The key to typing example~\ref{ex:simple} is to assign the second occurrence of
\scheme|x| a different, more precise, type than it has in the outer
context.
Fortunately, we know that for  any
value of type \scheme|Number|, \scheme|number?| returns
\scheme|#t| (otherwise, it returns \scheme|#f|).  Therefore, it is safe to use
\scheme|Number| as the type
of \scheme|x|  in the \tbranch.

\begin{exmp}
%  \strut\par
\begin{schemedisplay}
(define f
  (lambda ([x : (U String Number)])
    (if (number? x) (add1 x) (string-length x))))
\end{schemedisplay}
\label{ex:numstring}
\end{exmp}
\noindent
The function \scheme|f| in example~\ref{ex:numstring}
always produces a number. If \scheme|(number? x)| produces
\scheme|#t|, \scheme|x| is an appropriate input to \scheme|add1|. If it
produces \scheme|#f|, \scheme|x| must be a \scheme|String| by process of
elimination, and it is therefore an acceptable input to
\scheme|string-length|.  Handling this program
means that the type system must take into account not only the consequences
 when predicates hold, but also when they do not.

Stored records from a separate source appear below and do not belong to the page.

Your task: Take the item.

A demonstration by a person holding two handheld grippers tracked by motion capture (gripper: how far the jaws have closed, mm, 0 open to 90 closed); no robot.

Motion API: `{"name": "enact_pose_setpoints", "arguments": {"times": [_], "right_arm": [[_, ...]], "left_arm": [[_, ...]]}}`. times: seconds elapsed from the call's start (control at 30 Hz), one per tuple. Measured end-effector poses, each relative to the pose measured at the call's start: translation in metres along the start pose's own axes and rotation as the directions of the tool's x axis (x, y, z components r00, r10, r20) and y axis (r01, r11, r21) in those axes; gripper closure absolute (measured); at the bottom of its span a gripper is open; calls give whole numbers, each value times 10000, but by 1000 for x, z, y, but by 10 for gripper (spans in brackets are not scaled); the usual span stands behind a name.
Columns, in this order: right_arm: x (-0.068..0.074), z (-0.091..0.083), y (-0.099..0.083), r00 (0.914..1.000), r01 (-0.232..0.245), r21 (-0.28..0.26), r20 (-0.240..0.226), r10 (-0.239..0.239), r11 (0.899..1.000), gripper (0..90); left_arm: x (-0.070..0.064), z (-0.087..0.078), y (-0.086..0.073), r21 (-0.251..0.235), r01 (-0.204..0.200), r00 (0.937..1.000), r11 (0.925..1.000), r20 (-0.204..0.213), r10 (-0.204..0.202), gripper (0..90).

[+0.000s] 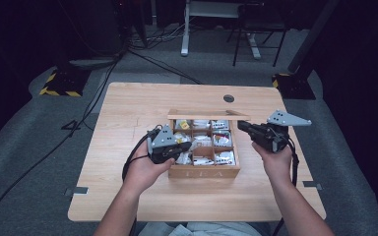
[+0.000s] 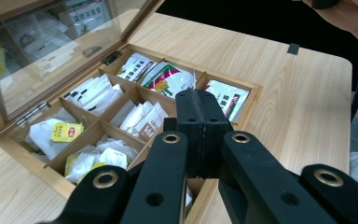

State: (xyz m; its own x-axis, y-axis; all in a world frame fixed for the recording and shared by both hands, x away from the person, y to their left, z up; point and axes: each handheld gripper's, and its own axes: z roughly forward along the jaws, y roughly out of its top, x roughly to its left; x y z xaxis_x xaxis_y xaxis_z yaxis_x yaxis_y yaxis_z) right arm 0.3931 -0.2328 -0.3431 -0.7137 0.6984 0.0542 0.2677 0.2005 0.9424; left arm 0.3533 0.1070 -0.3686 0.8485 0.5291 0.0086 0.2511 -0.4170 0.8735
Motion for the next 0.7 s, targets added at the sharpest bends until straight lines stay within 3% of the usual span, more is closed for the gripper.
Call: {"name": "enact_pose_setpoints", "arguments": {"times": [0.37,0.7], "right_arm": [[0,0,0,10000,55,54,20,-55,10000,899],[0,-1,-1,10000,28,30,-42,-28,10000,899]], "left_arm": [[5,-29,-13,-91,165,9991,9998,-394,-169,900],[10,-42,-23,26,273,9976,9996,-640,-271,900]]}}
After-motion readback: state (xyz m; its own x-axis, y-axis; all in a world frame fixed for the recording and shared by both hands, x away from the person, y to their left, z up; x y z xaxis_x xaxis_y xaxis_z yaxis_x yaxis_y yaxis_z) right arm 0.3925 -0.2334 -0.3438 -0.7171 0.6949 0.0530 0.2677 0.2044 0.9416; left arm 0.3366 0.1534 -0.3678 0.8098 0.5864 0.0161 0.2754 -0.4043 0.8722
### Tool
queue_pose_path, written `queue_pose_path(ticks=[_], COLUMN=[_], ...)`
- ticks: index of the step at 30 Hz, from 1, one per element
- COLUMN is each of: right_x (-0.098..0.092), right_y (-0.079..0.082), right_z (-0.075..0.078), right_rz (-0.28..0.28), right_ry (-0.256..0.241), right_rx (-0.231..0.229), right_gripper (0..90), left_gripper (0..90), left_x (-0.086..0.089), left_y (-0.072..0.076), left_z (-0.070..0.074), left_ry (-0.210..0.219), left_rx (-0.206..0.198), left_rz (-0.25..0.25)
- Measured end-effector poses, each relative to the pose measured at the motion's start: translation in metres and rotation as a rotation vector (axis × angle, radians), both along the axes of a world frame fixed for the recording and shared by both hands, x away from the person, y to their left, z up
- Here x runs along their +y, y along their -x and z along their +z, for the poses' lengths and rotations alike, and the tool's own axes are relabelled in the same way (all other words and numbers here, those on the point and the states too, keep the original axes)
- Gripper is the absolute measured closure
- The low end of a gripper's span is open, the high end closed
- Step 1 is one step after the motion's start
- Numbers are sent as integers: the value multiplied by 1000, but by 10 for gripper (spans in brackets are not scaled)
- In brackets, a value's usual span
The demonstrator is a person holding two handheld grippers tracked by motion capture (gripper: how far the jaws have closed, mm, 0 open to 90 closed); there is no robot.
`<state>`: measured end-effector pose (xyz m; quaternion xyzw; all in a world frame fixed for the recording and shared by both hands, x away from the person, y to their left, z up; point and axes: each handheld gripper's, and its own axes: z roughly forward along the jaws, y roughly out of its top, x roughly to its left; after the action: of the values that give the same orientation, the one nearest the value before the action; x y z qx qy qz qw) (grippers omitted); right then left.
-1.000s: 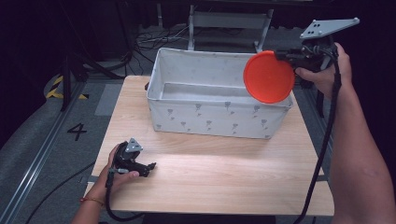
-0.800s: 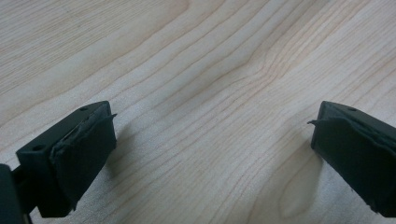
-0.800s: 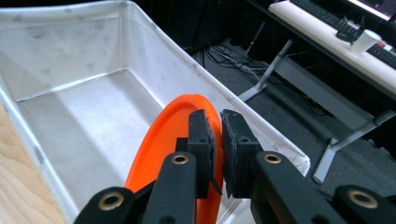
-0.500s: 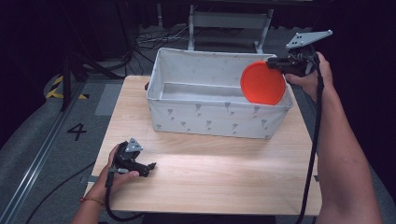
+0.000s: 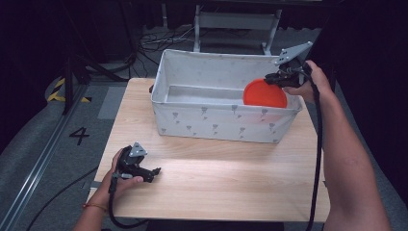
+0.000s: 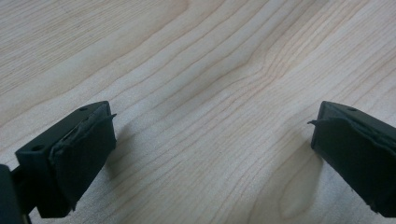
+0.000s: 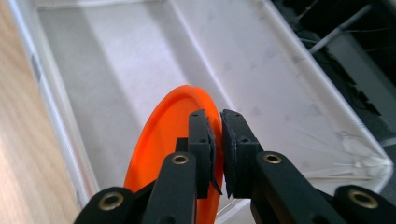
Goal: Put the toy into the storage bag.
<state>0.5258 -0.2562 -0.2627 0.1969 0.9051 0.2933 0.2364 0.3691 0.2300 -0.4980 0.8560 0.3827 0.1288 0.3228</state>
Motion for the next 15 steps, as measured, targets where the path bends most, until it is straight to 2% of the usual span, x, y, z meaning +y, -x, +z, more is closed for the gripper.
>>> queue_pose_path(ticks=[6, 8, 11, 15], right_x=[7, 9, 11, 16], right_y=[1, 2, 5, 4], right_z=[-12, -15, -18, -27], right_rz=[75, 94, 145, 169], right_ry=[69, 87, 119, 178], right_rx=[50, 49, 72, 113], right_gripper=[828, 829, 834, 833], left_gripper=[2, 3, 3, 3], left_x=[0, 0, 0, 0], left_y=[0, 0, 0, 0], left_z=[0, 0, 0, 0], left_ry=[-1, -1, -3, -3], left_rx=[0, 1, -1, -1], left_rz=[2, 3, 3, 3])
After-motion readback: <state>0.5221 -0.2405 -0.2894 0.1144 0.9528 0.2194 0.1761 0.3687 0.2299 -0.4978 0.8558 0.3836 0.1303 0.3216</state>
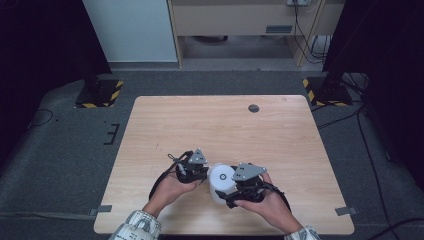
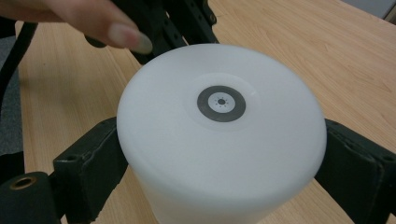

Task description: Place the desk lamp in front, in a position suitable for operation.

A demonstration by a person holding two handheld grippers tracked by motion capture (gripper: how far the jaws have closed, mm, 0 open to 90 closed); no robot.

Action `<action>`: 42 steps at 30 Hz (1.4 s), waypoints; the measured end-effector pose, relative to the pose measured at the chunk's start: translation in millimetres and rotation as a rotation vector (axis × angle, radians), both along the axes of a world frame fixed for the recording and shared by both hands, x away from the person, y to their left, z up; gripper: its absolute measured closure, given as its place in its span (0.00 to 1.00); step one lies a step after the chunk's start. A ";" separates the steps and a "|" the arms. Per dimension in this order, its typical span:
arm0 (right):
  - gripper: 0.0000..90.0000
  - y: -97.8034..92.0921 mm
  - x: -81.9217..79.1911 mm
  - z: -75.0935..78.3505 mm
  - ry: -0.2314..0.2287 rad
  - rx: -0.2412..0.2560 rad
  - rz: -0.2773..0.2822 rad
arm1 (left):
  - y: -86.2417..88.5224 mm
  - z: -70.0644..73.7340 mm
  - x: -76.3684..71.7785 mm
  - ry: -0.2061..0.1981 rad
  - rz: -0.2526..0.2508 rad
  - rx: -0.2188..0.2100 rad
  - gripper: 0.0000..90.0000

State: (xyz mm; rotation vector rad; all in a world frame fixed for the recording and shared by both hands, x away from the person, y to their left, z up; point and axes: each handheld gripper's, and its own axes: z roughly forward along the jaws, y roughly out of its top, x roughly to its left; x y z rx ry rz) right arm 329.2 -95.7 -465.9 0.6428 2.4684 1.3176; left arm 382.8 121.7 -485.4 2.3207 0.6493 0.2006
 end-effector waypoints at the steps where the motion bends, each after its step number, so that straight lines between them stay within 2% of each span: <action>1: 0.10 0.0 -0.1 -0.1 0.000 -0.001 0.000 | -0.4 -3.3 -0.2 0.000 -0.004 0.015 0.86; 3: 0.10 0.0 -0.1 0.0 0.000 -0.002 0.000 | -1.3 -8.9 -1.7 0.004 0.002 0.024 0.86; 6: 0.10 0.0 -0.1 -0.1 -0.002 -0.003 0.001 | 1.6 -6.7 -3.1 0.006 0.004 0.011 0.86; 9: 0.10 0.0 0.0 -0.2 -0.002 -0.003 0.002 | 6.1 4.1 -4.5 -0.005 0.005 -0.030 0.86; 11: 0.10 0.0 0.0 -0.4 -0.003 -0.002 0.002 | 7.9 16.2 -6.2 -0.025 0.005 -0.050 0.86; 14: 0.10 0.3 0.0 -0.3 -0.002 -0.002 0.001 | 7.1 29.3 -6.4 -0.052 -0.002 -0.049 0.86; 16: 0.10 0.4 0.1 -0.3 -0.001 -0.002 0.000 | 5.5 32.5 -4.4 -0.056 -0.002 -0.056 0.86; 20: 0.10 0.4 -0.2 -0.2 0.000 -0.003 -0.002 | -0.4 25.6 2.2 -0.041 0.001 -0.048 0.86; 24: 0.10 0.0 -0.3 0.2 0.000 -0.008 0.000 | -4.5 11.9 5.5 -0.020 0.001 -0.030 0.86; 28: 0.10 -0.1 0.0 -0.5 -0.001 -0.005 0.003 | -3.5 -3.4 3.1 0.003 0.001 0.004 0.86; 31: 0.10 -0.6 0.1 -0.5 -0.003 -0.009 0.008 | -0.6 -6.4 -2.5 0.005 0.010 -0.005 0.86; 33: 0.10 -0.8 0.1 -0.6 -0.003 -0.009 0.011 | 2.1 -2.8 -5.9 -0.003 0.008 -0.003 0.86; 38: 0.10 0.0 0.6 -0.9 -0.006 -0.011 0.011 | 11.2 22.3 -12.2 -0.038 -0.001 -0.049 0.86; 42: 0.10 0.6 0.8 -0.7 -0.002 -0.013 0.008 | 12.0 39.7 -10.0 -0.066 -0.006 -0.086 0.86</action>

\subsection{More Complex Tests}

Of course, simple applications of predicates such as \scheme|(number?
x)| are not the only kind of test that Scheme programmers write.  For
example, it is possible to use logical connectives to combine the
results of predicates:

\begin{exmp}
%  \strut\par
\begin{schemedisplay}
... (if (or (number? x) (string? x))
        (f x) ;; \scheme|f| from example~\ref{ex:numstring}
        0) ...
\end{schemedisplay}
\label{ex:or}
\end{exmp}

\noindent
For the fragment in example~\ref{ex:or}
 to typecheck, the type system must recognize that the expression
\scheme|(or (number? x) (string? x))| ensures that \scheme|x| has
type \scheme|(U String Number)| in the \tbranch, the domain of \scheme|f| from above.

For \scheme|and|, there is no such neat connection.  In
example~\ref{ex:andone}, conclusions are safely drawn in the \tbranch,
regardless of the types of \scheme|x| and \scheme|y|.
\begin{exmp}
%  \strut\par
\begin{schemedisplay}
... (if (and (number? x) (string? y))
        (+ x (string-length y))
        0) ...
\end{schemedisplay}
  \label{ex:andone}
\end{exmp}
\noindent

However, similar assumptions cannot be made in the \ebranch.

\begin{exmp}
%  \strut\par
\begin{schemedisplay}
;; \scheme|x| is either a \scheme|Number| or a \scheme|String|
... (if (and (number? x) (string? y))
        (+ x (string-length y))
        (string-length x)) ...
\end{schemedisplay}
\label{ex:andtwo}
\end{exmp}
\label{sec:andintro}
\noindent
In example~\ref{ex:andtwo}, the programmer falsely assumed
 \scheme|x| to be a \scheme|String|
when the test fails.
But the test may produce \scheme|#f|
 because \scheme|x| is actually a \scheme|String|, in which case
the program would succeed, or because \scheme|y| is not a
\scheme|String|, but \scheme|x| \emph{is} a number, which would cause
 \scheme|(string-length x)| to fail.  In general, when
a conjunction is false, we do not know which conjunct is false.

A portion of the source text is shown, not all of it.